Françoise Navailh : Une dernière question. Dans l’interview de 2018, vous aviez parlé de Jean-Marc Quinton, recruté par le plus grand réseau de salles russe Cinema Park/Formula Kino pour assurer une programmation plus diversifiée que celle qui prévaut dans les multiplexes actuellement. Il avait pris son poste en octobre 2017. Qu’est-ce que ça a donné ?

Joël Chapron :
Jean-Marc est resté en poste un an et avait pour tâche de faire bouger les lignes, comme on dit aujourd’hui, de la programmation. Recruté pour infléchir la mise sur le marché des films de manière moins grossière que celle qui prévaut en Russie encore aujourd’hui, il s’est heurté à un certain conservatisme, une peur de voir révolutionner le travail presque mécanique des personnes en charge de cette tâche. Programmer un réseau de plus de 600 salles dans 30 villes est un travail très artisanal qui doit prendre en compte un certain nombre de paramètres pour chaque établissement : type de public, emplacement du cinéma, présence ou non d’une université, niveau économique de la ville, accessibilité du lieu, etc. C’est vers ça que la direction du réseau voulait qu’il aille, mais, malgré les améliorations qu’il avait réussi à apporter sur la seule ville de Saint-Pétersbourg, il n’a pas pu mener sa tâche à bien Je dirais simplement que les voies qu’il souhaitait que prenne le réseau et pour lesquelles il avait été recruté ont fait long feu.
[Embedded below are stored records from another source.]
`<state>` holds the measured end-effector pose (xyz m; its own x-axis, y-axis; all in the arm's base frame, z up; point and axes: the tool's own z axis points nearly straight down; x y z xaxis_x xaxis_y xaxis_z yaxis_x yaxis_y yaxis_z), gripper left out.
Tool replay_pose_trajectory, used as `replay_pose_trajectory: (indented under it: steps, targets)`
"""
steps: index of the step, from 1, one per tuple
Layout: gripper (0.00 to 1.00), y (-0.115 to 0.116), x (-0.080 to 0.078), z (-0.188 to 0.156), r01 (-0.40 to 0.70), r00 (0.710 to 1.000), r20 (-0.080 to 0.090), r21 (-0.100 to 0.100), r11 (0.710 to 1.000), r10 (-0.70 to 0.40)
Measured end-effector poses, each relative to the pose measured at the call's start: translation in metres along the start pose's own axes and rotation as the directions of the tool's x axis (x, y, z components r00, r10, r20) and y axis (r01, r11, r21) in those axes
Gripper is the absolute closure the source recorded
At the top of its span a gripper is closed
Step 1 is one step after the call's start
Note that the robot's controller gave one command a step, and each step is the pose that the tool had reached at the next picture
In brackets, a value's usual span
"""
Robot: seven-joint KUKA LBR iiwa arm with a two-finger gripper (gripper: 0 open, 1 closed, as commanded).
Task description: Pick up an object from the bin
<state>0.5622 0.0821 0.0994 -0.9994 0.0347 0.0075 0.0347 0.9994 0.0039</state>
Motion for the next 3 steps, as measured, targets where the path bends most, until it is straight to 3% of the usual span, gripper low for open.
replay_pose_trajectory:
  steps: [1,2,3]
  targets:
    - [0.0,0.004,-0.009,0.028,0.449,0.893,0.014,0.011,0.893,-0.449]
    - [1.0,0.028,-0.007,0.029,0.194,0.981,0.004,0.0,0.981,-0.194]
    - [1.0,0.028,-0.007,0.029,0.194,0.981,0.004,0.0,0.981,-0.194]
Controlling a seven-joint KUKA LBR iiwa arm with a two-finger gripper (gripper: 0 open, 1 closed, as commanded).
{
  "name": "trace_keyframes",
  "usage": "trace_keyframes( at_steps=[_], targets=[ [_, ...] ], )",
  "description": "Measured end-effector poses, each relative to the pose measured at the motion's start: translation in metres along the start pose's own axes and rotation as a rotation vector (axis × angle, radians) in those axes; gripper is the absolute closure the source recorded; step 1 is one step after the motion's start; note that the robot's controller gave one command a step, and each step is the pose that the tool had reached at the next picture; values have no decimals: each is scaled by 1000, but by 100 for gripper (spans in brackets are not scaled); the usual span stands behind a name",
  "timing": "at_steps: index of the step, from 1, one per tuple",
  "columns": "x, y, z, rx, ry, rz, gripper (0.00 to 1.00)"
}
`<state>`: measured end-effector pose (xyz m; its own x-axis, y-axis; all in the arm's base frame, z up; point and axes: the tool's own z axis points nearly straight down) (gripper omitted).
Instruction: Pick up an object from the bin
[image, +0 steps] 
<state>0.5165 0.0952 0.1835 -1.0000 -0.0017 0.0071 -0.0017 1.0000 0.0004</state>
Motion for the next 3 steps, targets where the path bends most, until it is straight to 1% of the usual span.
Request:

(1) « Moscou et Saint-Pétersbourg mis en scènes », Joël Chapron et Christel Vergeade (Éd. Espaces & Signes / Ciné voyage – Paris / 2017. 116 p.) Le contenu du livre est détaillé dans l’interview 2018.

(2) « L’Exploitation cinématographique en France », Priscilla Gessati et Joël Chapron, (Éd. Dixit – Paris / 2017, 168 p.)